ARR is the Core: For startup companies, consistent, predictable ARR is a key indicator of the health of their business model and future growth potential. Pure technical leadership or concept hyping cannot sustain long-term development. Agent companies must find scenarios that create significant, quantifiable value for users, for which users are willing to pay continuously. This may mean shifting from generality to deep cultivation in specific vertical domains, solving industry pain points, providing end-to-end solutions, thereby securing high-value customers and building healthy ARR streams.

All Roads Lead… to Vertical Scenarios?

In this “卷” of AI Agents, an increasing number of voices are suggesting that, given the current immaturity of general-purpose Agent capabilities and the unclear commercialization path, focusing on vertical Agents for specific industries may be more practical and commercially viable. Examples include intelligent investment research Agents for the financial sector, auxiliary diagnostic Agents for healthcare, and intelligent customer service and marketing Agents for e-commerce.

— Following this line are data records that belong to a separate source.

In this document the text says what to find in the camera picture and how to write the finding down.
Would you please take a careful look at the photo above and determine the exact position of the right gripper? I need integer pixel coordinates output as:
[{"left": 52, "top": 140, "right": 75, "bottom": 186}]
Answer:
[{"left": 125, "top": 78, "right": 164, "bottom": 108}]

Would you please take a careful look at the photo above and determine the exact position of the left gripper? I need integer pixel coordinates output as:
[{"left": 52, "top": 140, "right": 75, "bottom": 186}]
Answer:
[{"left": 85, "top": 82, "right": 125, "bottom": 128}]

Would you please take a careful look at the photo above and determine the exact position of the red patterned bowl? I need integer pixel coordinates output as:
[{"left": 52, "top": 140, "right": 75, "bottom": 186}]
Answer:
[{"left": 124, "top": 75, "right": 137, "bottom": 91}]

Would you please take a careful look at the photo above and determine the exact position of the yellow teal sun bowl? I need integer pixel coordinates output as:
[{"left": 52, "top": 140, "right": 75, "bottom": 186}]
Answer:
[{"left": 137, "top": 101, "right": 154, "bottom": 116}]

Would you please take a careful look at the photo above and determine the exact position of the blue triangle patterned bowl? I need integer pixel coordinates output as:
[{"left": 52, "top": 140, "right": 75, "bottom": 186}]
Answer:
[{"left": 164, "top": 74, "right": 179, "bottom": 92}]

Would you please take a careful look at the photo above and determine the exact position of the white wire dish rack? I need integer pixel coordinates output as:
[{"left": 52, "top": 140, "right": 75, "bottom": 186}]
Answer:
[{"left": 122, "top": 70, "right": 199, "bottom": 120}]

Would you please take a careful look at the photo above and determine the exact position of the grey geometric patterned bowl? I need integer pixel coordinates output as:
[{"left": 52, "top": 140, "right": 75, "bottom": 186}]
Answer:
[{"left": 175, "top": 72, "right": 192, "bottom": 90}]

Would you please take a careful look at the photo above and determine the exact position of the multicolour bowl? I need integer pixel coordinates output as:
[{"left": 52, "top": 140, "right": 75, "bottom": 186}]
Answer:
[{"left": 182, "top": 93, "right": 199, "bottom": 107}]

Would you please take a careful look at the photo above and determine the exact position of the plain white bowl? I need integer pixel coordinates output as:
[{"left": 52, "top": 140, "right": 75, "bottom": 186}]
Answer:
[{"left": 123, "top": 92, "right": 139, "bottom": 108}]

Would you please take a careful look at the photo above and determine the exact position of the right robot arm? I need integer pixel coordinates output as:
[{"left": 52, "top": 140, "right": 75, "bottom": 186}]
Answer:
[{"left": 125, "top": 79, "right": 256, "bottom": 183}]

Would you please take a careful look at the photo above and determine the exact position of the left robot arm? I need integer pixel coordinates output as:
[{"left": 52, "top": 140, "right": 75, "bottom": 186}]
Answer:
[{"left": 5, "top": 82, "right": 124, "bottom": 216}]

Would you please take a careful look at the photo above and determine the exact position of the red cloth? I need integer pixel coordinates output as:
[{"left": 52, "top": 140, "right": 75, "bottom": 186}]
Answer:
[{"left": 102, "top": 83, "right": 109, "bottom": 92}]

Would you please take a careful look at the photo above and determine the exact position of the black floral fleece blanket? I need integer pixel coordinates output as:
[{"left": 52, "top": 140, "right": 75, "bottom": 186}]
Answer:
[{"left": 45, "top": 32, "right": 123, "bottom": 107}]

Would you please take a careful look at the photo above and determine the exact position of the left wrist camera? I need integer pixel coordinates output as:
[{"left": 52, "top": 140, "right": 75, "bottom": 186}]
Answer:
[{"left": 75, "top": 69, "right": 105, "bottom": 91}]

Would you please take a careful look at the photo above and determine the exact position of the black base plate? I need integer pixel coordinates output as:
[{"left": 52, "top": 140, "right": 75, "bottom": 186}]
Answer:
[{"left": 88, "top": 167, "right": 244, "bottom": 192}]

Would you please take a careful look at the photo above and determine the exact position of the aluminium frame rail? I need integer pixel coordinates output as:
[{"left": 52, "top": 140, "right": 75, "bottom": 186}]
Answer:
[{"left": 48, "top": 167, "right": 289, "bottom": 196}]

While these vertical Agents have a relatively limited scope of capabilities, they can understand industry knowledge more deeply, invoke industry-specific tools more precisely, and solve industry pain points more effectively. They are easier to integrate with existing business processes and data systems, bringing measurable efficiency improvements or cost savings to enterprises, thus being more easily converted into high-value ARR.

Of course, the exploration of general-purpose Agents remains important; they are the foundation for advancing Agent technology. But from the perspective of commercialization and ARR, the most pressing challenge for China’s AI Agent companies is how to leverage general capabilities to deeply cultivate and find the “work” that can truly generate business value and for which users are willing to pay continuously.

This wave of AI Agent continues. It is both a manifestation of technological progress and an inevitable result of market competition. Ultimately, the companies that stand out in this competition may not be the ones with the most “flashy” technology, but those that best understand user needs, best solve practical problems, and best build a healthy ARR model. After all, AI Agents are built for better “work,” and right now, one of their most important “jobs” is to prove their commercial value.